What you will do
Scan the lines below and report each one containing "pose" by copying it.

###

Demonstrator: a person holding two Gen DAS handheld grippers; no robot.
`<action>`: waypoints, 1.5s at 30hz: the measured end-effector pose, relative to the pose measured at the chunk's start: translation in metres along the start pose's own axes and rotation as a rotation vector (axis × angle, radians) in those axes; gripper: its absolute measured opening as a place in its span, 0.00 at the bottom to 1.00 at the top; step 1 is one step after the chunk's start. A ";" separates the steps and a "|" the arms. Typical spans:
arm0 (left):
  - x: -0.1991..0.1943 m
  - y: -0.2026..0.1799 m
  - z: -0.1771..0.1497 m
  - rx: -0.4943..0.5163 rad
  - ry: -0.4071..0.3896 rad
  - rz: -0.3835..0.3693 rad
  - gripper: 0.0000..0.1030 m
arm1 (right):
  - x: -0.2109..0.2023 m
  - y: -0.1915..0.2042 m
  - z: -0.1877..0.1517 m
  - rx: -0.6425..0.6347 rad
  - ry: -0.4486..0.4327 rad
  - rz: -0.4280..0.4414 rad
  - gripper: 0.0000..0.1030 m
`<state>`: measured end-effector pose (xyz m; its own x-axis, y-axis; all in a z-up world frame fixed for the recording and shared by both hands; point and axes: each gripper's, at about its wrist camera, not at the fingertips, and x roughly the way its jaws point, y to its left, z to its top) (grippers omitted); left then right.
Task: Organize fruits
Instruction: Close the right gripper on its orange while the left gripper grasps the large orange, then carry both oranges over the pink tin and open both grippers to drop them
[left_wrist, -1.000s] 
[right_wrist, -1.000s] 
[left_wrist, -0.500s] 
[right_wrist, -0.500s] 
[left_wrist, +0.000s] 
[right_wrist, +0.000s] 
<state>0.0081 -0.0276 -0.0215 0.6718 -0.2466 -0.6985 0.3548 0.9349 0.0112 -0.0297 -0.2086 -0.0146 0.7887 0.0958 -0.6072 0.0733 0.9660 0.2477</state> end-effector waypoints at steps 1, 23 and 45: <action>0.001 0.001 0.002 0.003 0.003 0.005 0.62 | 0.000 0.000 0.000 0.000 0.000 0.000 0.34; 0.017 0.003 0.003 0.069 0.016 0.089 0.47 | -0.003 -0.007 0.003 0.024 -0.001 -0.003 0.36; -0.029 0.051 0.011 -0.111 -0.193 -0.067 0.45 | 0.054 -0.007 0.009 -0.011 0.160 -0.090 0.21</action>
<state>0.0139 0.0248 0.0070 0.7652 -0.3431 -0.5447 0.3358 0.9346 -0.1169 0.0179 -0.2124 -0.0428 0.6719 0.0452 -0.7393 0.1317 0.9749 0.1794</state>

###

Task solution
`<action>`: waypoints, 1.5s at 30hz: the measured end-effector pose, relative to the pose measured at the chunk's start: translation in metres along the start pose's own axes and rotation as a rotation vector (axis × angle, radians) in those axes; gripper: its absolute measured opening as a place in its span, 0.00 at the bottom to 1.00 at the top; step 1 is one step after the chunk's start. A ";" separates the steps and a "|" the arms. Typical spans:
`<state>`: measured end-effector pose (xyz m; its own x-axis, y-axis; all in a z-up world frame fixed for the recording and shared by both hands; point and axes: each gripper's, at about its wrist camera, not at the fingertips, and x roughly the way its jaws point, y to its left, z to its top) (grippers omitted); left then right.

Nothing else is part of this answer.